Assignment: Copy each line of the data beneath in which the word "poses" appears.

──────── The data ────────

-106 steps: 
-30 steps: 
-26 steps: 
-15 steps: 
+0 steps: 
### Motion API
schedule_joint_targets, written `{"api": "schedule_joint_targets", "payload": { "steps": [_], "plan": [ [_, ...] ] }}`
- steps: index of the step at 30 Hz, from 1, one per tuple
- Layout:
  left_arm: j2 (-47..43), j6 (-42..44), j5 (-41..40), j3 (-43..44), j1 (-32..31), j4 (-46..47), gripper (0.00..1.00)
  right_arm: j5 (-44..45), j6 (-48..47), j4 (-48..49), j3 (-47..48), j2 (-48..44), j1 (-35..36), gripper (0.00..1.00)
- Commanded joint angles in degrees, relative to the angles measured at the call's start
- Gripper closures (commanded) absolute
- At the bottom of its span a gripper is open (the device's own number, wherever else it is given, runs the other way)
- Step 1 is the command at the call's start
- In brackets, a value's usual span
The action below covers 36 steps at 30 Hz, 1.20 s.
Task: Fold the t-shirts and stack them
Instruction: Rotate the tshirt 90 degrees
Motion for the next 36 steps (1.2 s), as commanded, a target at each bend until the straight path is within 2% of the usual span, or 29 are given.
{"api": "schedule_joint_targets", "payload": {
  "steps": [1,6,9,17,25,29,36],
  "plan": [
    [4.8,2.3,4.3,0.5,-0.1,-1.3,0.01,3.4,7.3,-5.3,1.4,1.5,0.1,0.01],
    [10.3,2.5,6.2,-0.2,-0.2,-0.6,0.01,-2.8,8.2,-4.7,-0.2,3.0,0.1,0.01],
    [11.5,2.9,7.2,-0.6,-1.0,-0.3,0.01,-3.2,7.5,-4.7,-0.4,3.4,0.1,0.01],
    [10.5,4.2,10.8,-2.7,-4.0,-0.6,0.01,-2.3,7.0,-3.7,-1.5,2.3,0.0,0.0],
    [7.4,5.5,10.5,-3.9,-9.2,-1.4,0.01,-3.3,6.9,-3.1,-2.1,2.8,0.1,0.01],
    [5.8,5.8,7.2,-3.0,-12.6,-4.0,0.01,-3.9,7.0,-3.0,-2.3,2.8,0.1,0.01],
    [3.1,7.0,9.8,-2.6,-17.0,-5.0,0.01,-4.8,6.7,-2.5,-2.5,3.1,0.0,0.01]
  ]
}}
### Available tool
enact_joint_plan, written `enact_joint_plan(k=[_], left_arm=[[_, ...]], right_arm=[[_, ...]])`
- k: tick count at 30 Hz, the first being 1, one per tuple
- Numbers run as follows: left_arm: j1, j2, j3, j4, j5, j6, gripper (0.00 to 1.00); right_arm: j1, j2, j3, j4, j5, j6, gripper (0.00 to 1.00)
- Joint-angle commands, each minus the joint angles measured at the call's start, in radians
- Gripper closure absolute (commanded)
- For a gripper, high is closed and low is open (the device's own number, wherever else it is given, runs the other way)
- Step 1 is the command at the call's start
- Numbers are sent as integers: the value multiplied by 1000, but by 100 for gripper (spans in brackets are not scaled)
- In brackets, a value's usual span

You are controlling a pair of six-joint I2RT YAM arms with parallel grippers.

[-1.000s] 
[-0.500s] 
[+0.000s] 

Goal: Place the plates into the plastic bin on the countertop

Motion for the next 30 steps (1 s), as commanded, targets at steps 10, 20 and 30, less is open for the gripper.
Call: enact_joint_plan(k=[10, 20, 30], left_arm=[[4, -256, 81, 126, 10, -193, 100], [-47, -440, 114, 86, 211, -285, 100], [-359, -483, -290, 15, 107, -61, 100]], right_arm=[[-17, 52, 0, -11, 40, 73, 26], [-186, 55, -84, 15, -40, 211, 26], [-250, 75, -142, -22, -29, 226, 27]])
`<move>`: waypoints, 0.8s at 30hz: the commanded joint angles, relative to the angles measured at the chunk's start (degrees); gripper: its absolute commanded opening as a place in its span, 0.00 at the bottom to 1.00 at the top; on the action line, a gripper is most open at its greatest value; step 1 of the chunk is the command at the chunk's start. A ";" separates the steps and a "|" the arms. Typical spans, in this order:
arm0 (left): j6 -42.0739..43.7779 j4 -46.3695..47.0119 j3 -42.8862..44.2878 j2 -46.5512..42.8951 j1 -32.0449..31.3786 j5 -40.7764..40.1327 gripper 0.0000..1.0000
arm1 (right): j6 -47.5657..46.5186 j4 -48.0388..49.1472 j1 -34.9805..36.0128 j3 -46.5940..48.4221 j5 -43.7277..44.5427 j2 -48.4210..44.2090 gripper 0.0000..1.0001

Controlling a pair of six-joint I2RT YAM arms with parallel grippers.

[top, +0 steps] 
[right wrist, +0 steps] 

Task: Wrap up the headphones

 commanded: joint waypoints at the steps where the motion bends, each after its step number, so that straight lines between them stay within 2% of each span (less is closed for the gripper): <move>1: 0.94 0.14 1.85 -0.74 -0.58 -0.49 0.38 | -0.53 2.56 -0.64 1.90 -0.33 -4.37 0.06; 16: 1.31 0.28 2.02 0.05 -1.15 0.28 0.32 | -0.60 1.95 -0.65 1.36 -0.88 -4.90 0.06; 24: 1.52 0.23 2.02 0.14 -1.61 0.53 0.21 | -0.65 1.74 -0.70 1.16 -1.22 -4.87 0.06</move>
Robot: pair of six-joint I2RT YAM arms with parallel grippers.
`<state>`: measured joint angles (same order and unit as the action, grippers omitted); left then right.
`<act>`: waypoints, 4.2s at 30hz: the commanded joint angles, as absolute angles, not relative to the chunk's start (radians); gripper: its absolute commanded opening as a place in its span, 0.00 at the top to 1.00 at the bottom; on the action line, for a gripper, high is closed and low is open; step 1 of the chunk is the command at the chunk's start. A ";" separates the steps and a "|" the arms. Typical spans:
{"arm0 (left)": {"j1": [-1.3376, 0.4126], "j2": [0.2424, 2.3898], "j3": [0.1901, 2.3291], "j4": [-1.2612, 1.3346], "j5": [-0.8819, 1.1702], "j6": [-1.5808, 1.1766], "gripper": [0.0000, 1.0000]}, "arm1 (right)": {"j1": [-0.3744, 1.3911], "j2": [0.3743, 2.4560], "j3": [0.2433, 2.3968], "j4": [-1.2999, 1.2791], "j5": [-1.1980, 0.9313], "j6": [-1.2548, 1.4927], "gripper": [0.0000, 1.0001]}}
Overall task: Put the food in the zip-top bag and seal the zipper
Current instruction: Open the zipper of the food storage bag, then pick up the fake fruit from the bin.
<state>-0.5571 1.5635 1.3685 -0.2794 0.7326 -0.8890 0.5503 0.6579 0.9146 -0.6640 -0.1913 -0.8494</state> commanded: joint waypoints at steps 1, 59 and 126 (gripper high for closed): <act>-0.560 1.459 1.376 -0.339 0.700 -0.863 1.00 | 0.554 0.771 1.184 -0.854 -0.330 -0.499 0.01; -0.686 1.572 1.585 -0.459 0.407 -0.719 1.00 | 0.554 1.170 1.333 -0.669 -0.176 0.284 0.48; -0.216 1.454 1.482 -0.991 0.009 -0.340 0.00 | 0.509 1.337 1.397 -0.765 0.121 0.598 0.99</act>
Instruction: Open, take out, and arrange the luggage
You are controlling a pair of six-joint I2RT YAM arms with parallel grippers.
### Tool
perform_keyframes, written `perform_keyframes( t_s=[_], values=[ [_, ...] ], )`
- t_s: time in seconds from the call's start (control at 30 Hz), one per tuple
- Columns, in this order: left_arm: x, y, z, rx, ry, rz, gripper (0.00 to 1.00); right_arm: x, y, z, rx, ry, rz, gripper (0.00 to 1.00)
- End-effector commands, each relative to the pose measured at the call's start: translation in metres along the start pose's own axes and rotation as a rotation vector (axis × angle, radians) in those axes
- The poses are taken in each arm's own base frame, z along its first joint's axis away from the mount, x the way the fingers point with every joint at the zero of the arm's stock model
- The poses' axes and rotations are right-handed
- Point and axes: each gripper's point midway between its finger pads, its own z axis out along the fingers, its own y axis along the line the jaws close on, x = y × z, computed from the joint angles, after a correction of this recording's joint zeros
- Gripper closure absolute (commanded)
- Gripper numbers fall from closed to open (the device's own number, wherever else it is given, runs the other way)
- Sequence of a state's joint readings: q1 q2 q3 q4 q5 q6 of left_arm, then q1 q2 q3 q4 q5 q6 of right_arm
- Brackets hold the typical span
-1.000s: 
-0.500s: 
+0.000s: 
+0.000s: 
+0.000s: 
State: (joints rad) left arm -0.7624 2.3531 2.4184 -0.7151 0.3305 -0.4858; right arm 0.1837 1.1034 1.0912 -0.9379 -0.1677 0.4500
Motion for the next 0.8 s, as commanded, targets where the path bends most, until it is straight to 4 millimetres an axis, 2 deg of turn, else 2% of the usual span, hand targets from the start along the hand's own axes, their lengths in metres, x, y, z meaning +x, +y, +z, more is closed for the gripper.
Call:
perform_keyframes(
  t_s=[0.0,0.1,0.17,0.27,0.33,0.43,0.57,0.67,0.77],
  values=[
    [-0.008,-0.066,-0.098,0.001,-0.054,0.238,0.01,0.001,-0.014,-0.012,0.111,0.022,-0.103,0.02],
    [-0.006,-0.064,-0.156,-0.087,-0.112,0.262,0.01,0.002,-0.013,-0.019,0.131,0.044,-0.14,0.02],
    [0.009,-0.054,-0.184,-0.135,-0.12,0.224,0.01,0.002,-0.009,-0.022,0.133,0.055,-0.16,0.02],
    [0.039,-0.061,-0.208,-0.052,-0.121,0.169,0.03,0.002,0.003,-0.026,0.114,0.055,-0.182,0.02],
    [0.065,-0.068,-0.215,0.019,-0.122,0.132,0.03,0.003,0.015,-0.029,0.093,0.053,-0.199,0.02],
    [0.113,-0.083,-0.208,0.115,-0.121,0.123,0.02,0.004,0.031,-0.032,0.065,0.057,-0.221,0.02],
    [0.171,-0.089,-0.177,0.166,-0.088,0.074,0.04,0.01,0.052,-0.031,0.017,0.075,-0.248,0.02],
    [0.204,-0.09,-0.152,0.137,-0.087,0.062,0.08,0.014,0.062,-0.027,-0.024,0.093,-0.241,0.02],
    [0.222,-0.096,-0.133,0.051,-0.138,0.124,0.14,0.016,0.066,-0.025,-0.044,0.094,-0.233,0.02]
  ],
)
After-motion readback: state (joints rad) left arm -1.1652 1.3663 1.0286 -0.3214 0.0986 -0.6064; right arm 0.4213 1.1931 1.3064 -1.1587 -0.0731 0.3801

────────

Reply to the task:
- The poses are taken in each arm's own base frame, z along its first joint's axis away from the mount, x the way the fingers point with every joint at the zero of the arm's stock model
- The poses' axes and rotations are right-handed

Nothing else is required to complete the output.